An exact retyping of all lines below is the answer; pictures do not belong in it.
+===+
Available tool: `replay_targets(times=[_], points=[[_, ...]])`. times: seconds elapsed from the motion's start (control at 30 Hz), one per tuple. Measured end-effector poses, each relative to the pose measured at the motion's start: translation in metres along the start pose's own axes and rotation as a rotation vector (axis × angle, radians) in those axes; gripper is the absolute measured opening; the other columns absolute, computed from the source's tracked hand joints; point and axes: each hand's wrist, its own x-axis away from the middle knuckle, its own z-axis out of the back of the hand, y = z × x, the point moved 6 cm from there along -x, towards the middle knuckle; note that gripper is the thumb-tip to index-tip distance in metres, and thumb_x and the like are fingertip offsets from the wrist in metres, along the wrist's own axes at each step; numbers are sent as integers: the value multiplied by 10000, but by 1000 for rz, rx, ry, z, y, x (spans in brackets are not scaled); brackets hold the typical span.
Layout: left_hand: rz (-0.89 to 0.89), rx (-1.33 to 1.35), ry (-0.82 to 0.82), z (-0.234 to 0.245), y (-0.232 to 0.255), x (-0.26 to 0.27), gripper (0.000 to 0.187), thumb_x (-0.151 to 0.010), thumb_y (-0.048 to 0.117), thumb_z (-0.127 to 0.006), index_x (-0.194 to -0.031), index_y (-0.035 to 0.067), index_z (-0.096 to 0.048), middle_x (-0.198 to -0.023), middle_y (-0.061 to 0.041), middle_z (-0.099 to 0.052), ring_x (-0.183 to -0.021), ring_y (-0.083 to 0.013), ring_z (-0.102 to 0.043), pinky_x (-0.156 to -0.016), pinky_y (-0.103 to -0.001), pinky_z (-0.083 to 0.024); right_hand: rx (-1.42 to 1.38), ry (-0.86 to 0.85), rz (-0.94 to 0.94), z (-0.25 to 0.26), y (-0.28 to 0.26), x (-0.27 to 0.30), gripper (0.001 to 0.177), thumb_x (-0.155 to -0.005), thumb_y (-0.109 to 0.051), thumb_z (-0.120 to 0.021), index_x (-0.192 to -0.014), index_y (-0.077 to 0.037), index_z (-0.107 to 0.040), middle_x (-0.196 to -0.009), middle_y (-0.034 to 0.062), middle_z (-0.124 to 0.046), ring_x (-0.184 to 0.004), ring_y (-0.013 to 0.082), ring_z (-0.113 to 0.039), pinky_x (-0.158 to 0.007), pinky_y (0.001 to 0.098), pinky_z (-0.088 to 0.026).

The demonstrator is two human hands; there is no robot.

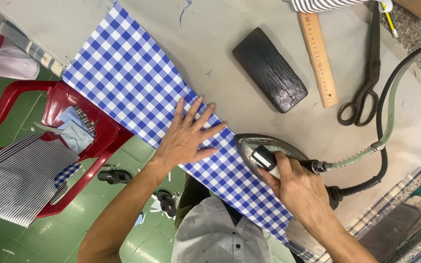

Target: The person irons a long blue and white checkered fabric strip on a work table, repeatedly folding and pressing sections with a steam iron. The person uses a wooden ruler to measure and align the fabric before ironing.

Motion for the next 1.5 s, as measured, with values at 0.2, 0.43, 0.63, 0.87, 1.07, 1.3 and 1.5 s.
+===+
◆ **Written solution**
Available tool: `replay_targets(times=[_], points=[[_, ...]])`. times: seconds elapsed from the motion's start (control at 30 Hz), one per tuple. Measured end-effector poses, each relative to the pose measured at the motion's start: translation in metres along the start pose's own axes and rotation as a rotation vector (axis × angle, radians) in those axes; gripper is the absolute measured opening; the other columns absolute, computed from the source's tracked hand joints; point and axes: each hand's wrist, its own x-axis away from the middle knuckle, its own z-axis out of the back of the hand, y = z × x, the point moved 6 cm from there along -x, towards the middle knuckle; note that gripper is the thumb-tip to index-tip distance in metres, and thumb_x and the like are fingertip offsets from the wrist in metres, along the wrist's own axes at each step; numbers are sent as integers: the value multiplied by 10000, but by 1000 for rz, rx, ry, z, y, x (spans in brackets are not scaled); brackets hold the typical span.
Layout: left_hand: rz (-0.89 to 0.89), rx (-1.33 to 1.35), ry (-0.82 to 0.82), z (-0.234 to 0.245), y (-0.232 to 0.255), x (-0.26 to 0.27), gripper (0.000 to 0.187), thumb_x (-0.151 to 0.010), thumb_y (-0.048 to 0.117), thumb_z (-0.127 to 0.006), index_x (-0.194 to -0.031), index_y (-0.035 to 0.067), index_z (-0.096 to 0.048), middle_x (-0.198 to -0.023), middle_y (-0.061 to 0.041), middle_z (-0.099 to 0.052), ring_x (-0.183 to -0.021), ring_y (-0.083 to 0.013), ring_z (-0.102 to 0.043), pinky_x (-0.156 to -0.016), pinky_y (-0.103 to -0.001), pinky_z (-0.083 to 0.024); right_hand: rx (-1.42 to 1.38), ry (-0.86 to 0.85), rz (-0.94 to 0.94), z (-0.25 to 0.26), y (-0.28 to 0.26), x (-0.27 to 0.30), gripper (0.001 to 0.177), thumb_x (-0.155 to -0.005), thumb_y (-0.109 to 0.051), thumb_z (-0.120 to 0.021), index_x (-0.192 to -0.014), index_y (-0.077 to 0.037), index_z (-0.107 to 0.040), middle_x (-0.196 to -0.009), middle_y (-0.034 to 0.062), middle_z (-0.124 to 0.046), ring_x (-0.184 to 0.004), ring_y (-0.013 to 0.082), ring_z (-0.113 to 0.039), pinky_x (-0.158 to 0.007), pinky_y (0.001 to 0.098), pinky_z (-0.088 to 0.026).

The demonstrator is two human hands; there is no robot.


Target: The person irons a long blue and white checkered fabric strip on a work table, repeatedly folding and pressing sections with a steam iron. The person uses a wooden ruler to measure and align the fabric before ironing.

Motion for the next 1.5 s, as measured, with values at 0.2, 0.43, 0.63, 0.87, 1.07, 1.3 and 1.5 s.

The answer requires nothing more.